All R package as well as Python dependencies are installed during the circtools installation.


General usage
--------------

A call to ``circtools primex --help`` shows all available command line flags:

.. code-block:: bash

    usage: circtools [-h] -d DCC_FILE -g GTF_FILE -f FASTA_FILE [-O {mm,hs}]
                     [-s SEQUENCE_FILE] [-o OUTPUT_DIR] [-T EXPERIMENT_TITLE]
                     [-t GLOBAL_TEMP_DIR] [-G GENE_LIST [GENE_LIST ...]]
                     [-p PRODUCT_SIZE [PRODUCT_SIZE ...]]
                     [-i ID_LIST [ID_LIST ...]] [-j {r,n,f}] [-b]
    
    circular RNA primer design
    
    optional arguments:
      -h, --help            show this help message and exit
    
    Input:
      -d DCC_FILE, --dcc-file DCC_FILE
                            CircCoordinates file from DCC / detect module
      -g GTF_FILE, --gtf-file GTF_FILE
                            GTF file of genome annotation e.g. ENSEMBL
      -f FASTA_FILE, --fasta FASTA_FILE
                            FASTA file with genome sequence (must match
                            annotation)
      -O {mm,hs}, --organism {mm,hs}
                            Organism of the study (used for primer BLASTing), mm =
                            Mus musculus, hs = Homo sapiens
      -s SEQUENCE_FILE, --sequence SEQUENCE_FILE
                            FASTA file containing the circRNA sequence (exons and
                            introns)
    
    Output options:
      -o OUTPUT_DIR, --output OUTPUT_DIR
                            Output directory (must exist)
      -T EXPERIMENT_TITLE, --title EXPERIMENT_TITLE
                            Title of the experiment for HTML output and file name
    
    Additional options:
      -t GLOBAL_TEMP_DIR, --temp GLOBAL_TEMP_DIR
                            Temporary directory (must exist)
      -G GENE_LIST [GENE_LIST ...], --genes GENE_LIST [GENE_LIST ...]
                            Space-separated list of host gene names.
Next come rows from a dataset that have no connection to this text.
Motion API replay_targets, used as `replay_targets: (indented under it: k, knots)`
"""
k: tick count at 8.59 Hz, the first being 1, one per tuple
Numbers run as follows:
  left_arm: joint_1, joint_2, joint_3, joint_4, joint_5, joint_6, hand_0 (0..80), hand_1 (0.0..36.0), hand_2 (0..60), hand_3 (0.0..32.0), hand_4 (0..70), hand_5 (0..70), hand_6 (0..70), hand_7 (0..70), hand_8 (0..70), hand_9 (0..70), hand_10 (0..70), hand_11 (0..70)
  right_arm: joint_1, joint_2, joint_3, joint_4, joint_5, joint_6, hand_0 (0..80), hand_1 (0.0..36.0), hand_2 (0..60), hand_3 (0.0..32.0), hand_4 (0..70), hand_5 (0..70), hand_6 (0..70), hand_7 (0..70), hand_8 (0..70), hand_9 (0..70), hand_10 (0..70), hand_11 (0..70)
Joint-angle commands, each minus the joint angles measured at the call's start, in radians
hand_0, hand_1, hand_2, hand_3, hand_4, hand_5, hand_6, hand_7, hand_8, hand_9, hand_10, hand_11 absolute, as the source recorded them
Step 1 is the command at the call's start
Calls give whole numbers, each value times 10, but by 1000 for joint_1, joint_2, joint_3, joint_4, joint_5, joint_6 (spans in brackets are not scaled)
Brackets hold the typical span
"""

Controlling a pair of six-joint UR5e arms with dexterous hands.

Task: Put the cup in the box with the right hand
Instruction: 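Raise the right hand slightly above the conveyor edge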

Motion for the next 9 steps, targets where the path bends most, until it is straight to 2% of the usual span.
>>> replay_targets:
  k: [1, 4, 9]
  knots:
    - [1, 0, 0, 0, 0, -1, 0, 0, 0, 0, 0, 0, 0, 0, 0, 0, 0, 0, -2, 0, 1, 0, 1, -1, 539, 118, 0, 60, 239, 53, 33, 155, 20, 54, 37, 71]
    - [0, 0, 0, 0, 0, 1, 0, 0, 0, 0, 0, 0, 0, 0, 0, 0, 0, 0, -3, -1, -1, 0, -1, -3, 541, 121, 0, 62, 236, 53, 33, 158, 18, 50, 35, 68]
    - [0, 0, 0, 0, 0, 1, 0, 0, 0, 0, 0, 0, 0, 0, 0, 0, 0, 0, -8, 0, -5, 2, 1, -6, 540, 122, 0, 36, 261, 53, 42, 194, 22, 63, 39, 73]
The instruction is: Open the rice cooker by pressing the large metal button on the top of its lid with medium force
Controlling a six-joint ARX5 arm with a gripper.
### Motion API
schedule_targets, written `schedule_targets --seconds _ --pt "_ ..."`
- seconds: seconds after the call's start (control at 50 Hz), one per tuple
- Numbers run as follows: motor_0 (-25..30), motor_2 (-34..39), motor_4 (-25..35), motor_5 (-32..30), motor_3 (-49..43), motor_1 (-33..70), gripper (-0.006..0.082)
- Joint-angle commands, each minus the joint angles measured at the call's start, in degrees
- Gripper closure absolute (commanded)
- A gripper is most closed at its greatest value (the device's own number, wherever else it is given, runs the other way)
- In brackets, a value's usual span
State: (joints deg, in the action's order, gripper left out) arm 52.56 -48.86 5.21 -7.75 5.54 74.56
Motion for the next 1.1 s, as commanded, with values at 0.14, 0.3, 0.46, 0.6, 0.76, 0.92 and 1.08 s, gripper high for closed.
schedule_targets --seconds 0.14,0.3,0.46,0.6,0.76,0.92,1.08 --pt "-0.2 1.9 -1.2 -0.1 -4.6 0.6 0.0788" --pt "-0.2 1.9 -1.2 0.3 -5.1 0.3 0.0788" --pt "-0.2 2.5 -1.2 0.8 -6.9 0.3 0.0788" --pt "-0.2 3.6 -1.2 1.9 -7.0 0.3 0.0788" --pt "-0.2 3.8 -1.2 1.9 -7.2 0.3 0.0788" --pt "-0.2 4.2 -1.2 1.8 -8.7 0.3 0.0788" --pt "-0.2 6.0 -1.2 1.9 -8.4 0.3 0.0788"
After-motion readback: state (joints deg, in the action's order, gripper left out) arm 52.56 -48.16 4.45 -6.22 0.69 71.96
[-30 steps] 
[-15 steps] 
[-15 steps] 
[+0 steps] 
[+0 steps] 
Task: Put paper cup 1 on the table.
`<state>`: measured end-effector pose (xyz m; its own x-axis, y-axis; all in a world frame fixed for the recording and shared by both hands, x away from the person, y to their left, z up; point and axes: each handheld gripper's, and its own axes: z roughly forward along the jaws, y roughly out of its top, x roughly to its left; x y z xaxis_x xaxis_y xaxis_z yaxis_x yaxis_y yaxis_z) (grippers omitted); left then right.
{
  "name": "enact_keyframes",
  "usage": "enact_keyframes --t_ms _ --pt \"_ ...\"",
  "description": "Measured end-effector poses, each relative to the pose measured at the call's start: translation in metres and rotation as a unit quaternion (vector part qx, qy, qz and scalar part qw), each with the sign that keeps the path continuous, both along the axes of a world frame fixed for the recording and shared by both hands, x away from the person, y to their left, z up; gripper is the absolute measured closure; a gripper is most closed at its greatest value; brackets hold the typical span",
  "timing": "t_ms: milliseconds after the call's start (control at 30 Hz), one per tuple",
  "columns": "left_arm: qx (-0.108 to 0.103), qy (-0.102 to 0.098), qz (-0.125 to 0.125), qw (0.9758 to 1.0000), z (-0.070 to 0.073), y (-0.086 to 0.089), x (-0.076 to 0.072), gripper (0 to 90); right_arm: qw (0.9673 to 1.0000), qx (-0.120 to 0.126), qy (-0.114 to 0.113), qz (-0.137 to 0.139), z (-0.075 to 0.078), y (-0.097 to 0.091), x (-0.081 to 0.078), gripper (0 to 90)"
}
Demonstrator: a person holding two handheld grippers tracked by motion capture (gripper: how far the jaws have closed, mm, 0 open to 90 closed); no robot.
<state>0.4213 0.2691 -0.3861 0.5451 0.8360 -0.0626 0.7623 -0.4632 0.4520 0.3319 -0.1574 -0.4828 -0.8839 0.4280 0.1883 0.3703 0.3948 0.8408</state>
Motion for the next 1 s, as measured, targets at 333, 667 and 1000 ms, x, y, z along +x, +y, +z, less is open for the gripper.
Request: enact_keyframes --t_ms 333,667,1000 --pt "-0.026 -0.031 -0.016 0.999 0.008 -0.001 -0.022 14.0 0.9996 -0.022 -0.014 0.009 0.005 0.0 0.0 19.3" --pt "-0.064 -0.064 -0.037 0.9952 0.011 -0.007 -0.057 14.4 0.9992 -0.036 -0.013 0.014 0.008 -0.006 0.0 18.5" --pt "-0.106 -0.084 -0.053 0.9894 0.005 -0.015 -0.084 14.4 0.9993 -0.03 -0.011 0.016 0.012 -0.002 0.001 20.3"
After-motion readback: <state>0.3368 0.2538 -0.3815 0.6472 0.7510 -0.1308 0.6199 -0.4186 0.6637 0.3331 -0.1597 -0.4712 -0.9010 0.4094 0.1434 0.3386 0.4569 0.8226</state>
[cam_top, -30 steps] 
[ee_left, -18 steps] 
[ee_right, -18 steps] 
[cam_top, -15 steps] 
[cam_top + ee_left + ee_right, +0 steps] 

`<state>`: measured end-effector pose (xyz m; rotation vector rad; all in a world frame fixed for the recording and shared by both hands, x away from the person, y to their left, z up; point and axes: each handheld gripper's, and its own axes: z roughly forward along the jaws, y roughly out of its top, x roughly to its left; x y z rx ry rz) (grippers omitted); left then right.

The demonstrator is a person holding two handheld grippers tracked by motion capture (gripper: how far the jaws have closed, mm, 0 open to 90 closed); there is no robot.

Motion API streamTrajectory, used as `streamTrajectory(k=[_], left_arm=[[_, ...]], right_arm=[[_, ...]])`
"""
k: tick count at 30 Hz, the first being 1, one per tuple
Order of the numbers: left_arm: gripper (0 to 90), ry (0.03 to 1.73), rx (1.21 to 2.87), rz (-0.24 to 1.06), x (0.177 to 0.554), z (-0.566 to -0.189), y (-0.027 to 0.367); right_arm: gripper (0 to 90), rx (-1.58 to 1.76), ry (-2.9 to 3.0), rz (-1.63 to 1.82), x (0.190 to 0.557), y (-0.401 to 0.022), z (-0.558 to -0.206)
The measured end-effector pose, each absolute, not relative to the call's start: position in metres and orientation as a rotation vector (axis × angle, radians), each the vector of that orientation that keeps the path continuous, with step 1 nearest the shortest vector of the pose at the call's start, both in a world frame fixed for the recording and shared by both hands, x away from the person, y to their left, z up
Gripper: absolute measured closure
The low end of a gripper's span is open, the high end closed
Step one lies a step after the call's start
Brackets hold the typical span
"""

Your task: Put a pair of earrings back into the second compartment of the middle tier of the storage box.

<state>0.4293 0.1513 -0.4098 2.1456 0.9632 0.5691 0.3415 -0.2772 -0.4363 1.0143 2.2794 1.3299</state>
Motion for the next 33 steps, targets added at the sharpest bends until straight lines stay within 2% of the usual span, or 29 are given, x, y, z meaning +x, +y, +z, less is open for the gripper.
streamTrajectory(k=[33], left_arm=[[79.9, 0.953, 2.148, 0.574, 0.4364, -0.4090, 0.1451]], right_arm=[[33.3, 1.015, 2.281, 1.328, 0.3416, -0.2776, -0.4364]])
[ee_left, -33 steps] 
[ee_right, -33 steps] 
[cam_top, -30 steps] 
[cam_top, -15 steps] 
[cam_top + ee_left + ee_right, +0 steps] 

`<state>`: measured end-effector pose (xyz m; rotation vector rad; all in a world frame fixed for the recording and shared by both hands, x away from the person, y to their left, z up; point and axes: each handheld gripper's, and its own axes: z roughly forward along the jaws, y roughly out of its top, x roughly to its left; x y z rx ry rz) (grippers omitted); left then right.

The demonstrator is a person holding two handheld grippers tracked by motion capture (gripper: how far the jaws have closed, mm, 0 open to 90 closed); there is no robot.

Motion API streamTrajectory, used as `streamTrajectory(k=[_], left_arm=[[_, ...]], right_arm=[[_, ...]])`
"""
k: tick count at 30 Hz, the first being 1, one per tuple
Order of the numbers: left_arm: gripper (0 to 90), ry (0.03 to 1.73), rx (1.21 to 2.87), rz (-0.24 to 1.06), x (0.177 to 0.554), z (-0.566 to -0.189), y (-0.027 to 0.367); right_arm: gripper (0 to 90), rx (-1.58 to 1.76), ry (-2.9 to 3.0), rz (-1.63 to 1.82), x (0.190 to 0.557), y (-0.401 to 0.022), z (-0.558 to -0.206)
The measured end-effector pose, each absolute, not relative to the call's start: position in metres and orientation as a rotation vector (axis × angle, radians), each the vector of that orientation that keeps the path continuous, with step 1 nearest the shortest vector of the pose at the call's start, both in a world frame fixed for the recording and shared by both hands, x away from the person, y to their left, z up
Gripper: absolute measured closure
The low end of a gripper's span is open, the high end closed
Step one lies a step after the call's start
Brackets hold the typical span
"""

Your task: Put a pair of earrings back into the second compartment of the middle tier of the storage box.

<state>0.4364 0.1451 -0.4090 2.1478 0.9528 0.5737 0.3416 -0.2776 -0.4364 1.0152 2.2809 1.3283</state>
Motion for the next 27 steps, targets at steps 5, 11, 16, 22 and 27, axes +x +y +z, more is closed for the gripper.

Primers for
                            CircRNAs of those genes will be designed.E.g. -G
                            "CAMSAP1" "RYR2"
      -p PRODUCT_SIZE [PRODUCT_SIZE ...], --product-size PRODUCT_SIZE [PRODUCT_SIZE ...]
                            Space-separated range for the desired PCR product.
                            E.g. -p 80 160 [default]
      -i ID_LIST [ID_LIST ...], --id-list ID_LIST [ID_LIST ...]
                            Space-separated list of circRNA IDs. E.g. -i
                            "CAMSAP1_9_135850137_135850461_-"
                            "CAMSAP1_9_135881633_135883078_-"
      -j {r,n,f}, --junction {r,n,f}
                            Should the forward [f] or reverse [r] primer be
                            located on the BSJ? [Default: n]
      -b, --no-blast        Should primers be BLASTED? Even if selected yes here,
                            not more than 50 primers willbe sent to BLAST in any
                            case.


Designing primers with circtools primex
^^^^^^^^^^^^^^^^^^^^^^^^^^^^^^^^^^^^^^^^^

A sample call to primex using the `Jakobi et al. 2016 <https://www.sciencedirect.com/science/article/pii/S167202291630033X>`_ data generated with circtools detect requires as only external parameter the Fasta sequence of the reference genome in order to obtain DNA sequences for the primer design process.

.. code-block:: bash

    # obtain reference genome (if not already downloaded)
    wget ftp://ftp.ensembl.org/pub/release-90/fasta/mus_musculus/dna/Mus_musculus.GRCm38.dna.primary_assembly.fa.gz

    # obtain annotation (if not already downloaded)
    wget ftp://ftp.ensembl.org/pub/release-90/gtf/mus_musculus/Mus_musculus.GRCm38.90.gtf.gz

    # unzip
    gzip -d Mus_musculus.GRCm38.dna.primary_assembly.fa.gz
    gzip -d Mus_musculus.GRCm38.90.gtf.gz

    # run circtools primex, design primer for gene Ryr2
    circtools primex -d DCC/CircCoordinates -f Mus_musculus.GRCm38.dna.primary_assembly.fa -g Mus_musculus.GRCm38.90.gtf -O mm -G Ryr2 -T "Ryr2 primer"


.. code-block:: bash

    Start parsing GTF file
    Start merging GTF file
    extracting flanking exons for circRNA # 1 Ryr2_13_11680966_11688013_-
    extracting flanking exons for circRNA # 2 Ryr2_13_11690292_11700868_-
    extracting flanking exons for circRNA # 3 Ryr2_13_11718370_11730486_-
    extracting flanking exons for circRNA # 4 Ryr2_13_11737722_11745759_-
    extracting flanking exons for circRNA # 5 Ryr2_13_11749436_11785141_-
    extracting flanking exons for circRNA # 6 Ryr2_13_11759671_11772579_-
    extracting flanking exons for circRNA # 7 Ryr2_13_11759671_11779268_-
    extracting flanking exons for circRNA # 8 Ryr2_13_11759671_11785141_-
    extracting flanking exons for circRNA # 9 Ryr2_13_11769852_11785141_-
    extracting flanking exons for circRNA # 10 Ryr2_13_11779185_11801925_-
    extracting flanking exons for circRNA # 11 Ryr2_13_11824274_11853190_-
    extracting flanking exons for circRNA # 12 Ryr2_13_11868117_11885538_-
    Sending 92 primers to BLAST
    This may take a few minutes, please be patient.
    Writing results to /tmp/Ryr2_primer.html


``circtools primex`` takes a few seconds to process the input data and sends the generated primers pairs to the web-based BLAST service of the NCBI in order to give the user hints about potential unwanted off-site targets. The output is written to a HTML file which can be opened with any browser.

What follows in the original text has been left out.